Accompagné d’une délégation importante de 200 personnes dont neuf ministres, une douzaine de responsables politiques, une quarantaine d’hommes d’affaires, des écrivains, des artistes et une centaine de journalistes, le président François Hollande est arrivé ce matin à Alger pour une visite d’Etat, les 19 et 20 décembre 2012.

 Le traumatisme du passé colonial

Face à une population partagée entre ressentiment et fascination pour l’ex-puissance coloniale, le président français aura à accomplir une triple mission: cicatriser les plaies, encore béantes du passé, développer les  échanges économiques entre les pays et adresser un message d’espoir à la jeunesse algérienne.

Lors de cette visite, l’hôte de l’Elysée entend réussir là où ses prédécesseurs ont trébuché. En 2003 et 2004, Jacques Chirac avait été accueilli dans la liesse. Mais l’année suivante, une loi visant à inscrire dans les manuels scolaires français « le rôle positif » de la colonisation avait suscité l’indignation générale. Quant à Nicolas Sarkozy, il était chaleureusement accueilli à Alger en décembre 2007, mais la réception dans la foulée de sa visite d’associations de Harkis avait jeté un froid glacial sur cette visite.

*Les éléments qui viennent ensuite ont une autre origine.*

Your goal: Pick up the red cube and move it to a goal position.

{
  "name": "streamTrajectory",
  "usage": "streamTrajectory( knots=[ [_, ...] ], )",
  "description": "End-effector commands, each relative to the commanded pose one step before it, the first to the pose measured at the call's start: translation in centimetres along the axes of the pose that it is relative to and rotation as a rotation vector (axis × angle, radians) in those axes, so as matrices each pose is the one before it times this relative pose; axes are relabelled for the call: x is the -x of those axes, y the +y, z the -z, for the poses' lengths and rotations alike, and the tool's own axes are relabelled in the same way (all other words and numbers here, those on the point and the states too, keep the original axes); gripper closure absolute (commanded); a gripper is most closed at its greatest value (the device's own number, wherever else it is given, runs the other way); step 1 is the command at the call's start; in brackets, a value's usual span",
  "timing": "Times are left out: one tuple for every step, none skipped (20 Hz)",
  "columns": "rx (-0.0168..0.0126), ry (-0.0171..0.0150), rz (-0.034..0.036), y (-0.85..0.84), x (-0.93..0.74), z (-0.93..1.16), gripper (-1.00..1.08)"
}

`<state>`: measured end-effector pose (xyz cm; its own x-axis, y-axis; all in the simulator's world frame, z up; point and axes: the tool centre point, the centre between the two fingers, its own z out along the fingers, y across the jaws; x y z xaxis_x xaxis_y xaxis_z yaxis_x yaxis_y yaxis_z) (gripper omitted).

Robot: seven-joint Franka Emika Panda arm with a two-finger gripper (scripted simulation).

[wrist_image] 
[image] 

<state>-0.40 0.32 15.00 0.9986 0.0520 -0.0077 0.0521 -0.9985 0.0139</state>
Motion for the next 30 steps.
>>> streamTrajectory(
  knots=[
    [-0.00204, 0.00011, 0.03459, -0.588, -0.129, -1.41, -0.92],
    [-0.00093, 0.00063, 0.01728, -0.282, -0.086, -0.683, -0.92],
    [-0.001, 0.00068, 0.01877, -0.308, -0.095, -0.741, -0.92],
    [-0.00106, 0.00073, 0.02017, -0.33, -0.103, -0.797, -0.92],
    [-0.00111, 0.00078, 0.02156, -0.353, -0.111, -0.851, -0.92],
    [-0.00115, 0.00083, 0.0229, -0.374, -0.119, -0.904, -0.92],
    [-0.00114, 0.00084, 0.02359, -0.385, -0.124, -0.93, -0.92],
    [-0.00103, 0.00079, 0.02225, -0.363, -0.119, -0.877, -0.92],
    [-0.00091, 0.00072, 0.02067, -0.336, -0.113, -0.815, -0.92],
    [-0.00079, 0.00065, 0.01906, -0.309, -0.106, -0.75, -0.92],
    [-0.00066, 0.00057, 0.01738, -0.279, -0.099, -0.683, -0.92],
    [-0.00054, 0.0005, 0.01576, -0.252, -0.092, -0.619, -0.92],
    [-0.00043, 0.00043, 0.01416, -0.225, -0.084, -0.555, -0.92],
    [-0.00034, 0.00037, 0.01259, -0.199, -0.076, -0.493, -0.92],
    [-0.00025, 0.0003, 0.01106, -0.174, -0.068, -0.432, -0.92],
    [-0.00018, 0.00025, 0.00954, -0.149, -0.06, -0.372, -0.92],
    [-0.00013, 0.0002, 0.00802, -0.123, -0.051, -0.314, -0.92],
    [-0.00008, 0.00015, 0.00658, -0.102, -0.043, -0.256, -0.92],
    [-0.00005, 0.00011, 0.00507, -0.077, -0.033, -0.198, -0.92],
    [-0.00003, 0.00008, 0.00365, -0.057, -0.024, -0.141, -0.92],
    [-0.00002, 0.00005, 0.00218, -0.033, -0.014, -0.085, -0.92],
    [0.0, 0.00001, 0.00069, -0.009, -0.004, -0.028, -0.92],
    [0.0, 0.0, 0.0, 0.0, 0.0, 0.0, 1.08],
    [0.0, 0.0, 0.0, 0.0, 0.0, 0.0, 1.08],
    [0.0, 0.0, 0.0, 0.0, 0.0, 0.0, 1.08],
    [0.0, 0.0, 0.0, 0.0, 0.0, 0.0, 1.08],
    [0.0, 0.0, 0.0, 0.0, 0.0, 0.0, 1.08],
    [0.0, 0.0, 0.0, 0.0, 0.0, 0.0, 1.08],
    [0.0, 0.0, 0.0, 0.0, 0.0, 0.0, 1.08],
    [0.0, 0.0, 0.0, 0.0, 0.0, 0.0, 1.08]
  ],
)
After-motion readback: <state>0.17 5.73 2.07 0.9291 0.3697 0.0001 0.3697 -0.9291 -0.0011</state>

 François Hollande et son homologue algérien, Abdelaziz Bouteflika, tenteront donc de trouver un terrain d’entente  en proclamant une «déclaration conjointe» à défaut d’un «traité d’amitié.»

Business et géopolitique

Le chef de l’État algérien espère conclure avec la France un «partenariat d’exception», tandis que son hôte souhaite nouer à cette occasion «un dialogue politique sur les grands enjeux internationaux», à commencer par le Mali. En effet, Paris voudrait obtenir l’appui de l’Algérie, puissance régionale, à une intervention internationale dans le nord de ce pays, contrôlé par des islamistes radicaux.

Concernant le volet économique, l’Algérie et la France vont procéder à la signature de sept à huit accords touchant plusieurs secteurs dont la défense, l’industrie, l’agriculture, la culture, l’enseignement et la formation.

L’un des projets portera sur la construction près d’Oran, dans l’Ouest de l’Algérie, d’une usine de montage de Renault susceptible de produire, à compter de 2014 ,au moins 25 000 véhicules par an.